Onconetix, Inc. goes into tomorrow's earnings release carrying a freshly rebuilt short position, a 63% monthly price collapse, and a cost to borrow that would make most traders wince.
The defining move this week was in short interest. It has climbed back to roughly 25% of the free float — up from near-zero on May 4, when barely 2,200 shares were estimated short. That rebuilding happened fast: within four sessions, the short position had grown to over 160,000 shares, pushing the float-adjusted ratio to a level that places ONCO well above the typical small-cap biotech. The ORTEX short score reads 61.3, down modestly from a high of 79.7 at end of April when the previous short wave was at its peak — a sign that the current rebuild, while sharp, has not yet reached that earlier extreme. Days-to-cover ranks in the 97th percentile of the universe, meaning the position would take an unusually long time to unwind relative to normal trading volume.
The borrow market tells a complementary story, though with an important nuance. Borrowing ONCO shares costs 313% annualised — a level that has nonetheless fallen sharply from above 500% in mid-April and over 600% in early April, as the extreme prior squeeze in the lending pool has eased. Availability is extremely loose right now: utilisation has dropped to just 1.3%, down from a 52-week high of 98.6%. That means shares to borrow are plentiful relative to the current short position — new shorts face no supply constraint, even if the cost remains painful by any normal standard. This combination of high cost but loose availability is characteristic of a stock where lenders have pulled back hard on fees but fresh demand has not yet absorbed the supply.
The price chart frames the urgency. ONCO is down 63% over the past month to $0.41. The stock shed 22% in the past week alone, clawing back just 1.4% on Tuesday. Close peers have also sold off — ADTX lost 36% on the week and NCNA fell 15% — suggesting sector pressure, but ONCO's drawdown is considerably sharper than the peer group. No analyst coverage data is available, and the negative enterprise value recorded in the data flags the degree of balance-sheet stress already priced in by the market.
The only institutional activity worth noting is from HRT Financial LP, the 10% owner, which has been trading actively through April — selling 49,710 shares on April 21 and 94,462 shares on April 20 at around $0.69-0.75, while also buying aggressively on April 14 and 15 at $0.76-0.77. The net direction across the visible window is net selling, though the scale of individual transactions is relatively modest in dollar terms (the largest single sale was $70,847). No c-suite insider buying has appeared in recent data, and stock award grants from December 2024 are the only executive-level transactions on record.

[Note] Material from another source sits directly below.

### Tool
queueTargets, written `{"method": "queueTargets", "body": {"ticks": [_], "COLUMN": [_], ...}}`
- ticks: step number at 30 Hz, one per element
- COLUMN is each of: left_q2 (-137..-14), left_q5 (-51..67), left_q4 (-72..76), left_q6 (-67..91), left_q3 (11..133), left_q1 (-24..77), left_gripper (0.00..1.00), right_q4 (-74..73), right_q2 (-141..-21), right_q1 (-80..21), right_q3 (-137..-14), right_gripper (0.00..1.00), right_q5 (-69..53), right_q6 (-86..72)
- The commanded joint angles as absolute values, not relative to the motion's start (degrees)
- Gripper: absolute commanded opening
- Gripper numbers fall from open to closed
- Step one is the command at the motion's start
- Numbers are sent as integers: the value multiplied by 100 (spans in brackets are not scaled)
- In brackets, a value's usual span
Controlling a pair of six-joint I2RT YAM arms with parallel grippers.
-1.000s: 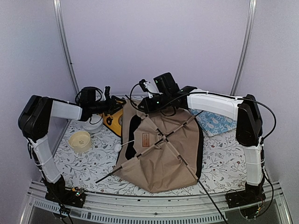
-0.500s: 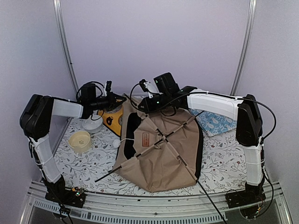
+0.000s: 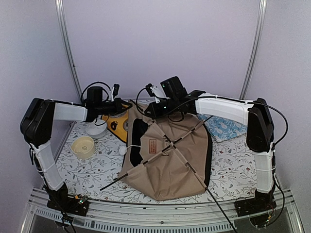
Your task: Set up the pet tent
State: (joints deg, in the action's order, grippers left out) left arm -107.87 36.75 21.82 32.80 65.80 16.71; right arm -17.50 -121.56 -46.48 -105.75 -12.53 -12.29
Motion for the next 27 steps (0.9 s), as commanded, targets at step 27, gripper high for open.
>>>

Earnings history adds another layer of caution. The last four reported events have produced moves of +12%, -10%, +0.9%, and -17% on the day, with the five-day reaction typically amplifying the initial direction — the most recent full-week reaction was -35% after the March 25 print. Tomorrow's release (after market, May 14) is therefore the next hard catalyst, and the combination of a heavily rebuilt short position, a stock already down 63% on the month, and a borrow cost that discourages holding shorts for long sets up a binary outcome where the speed of any move is as important as its direction.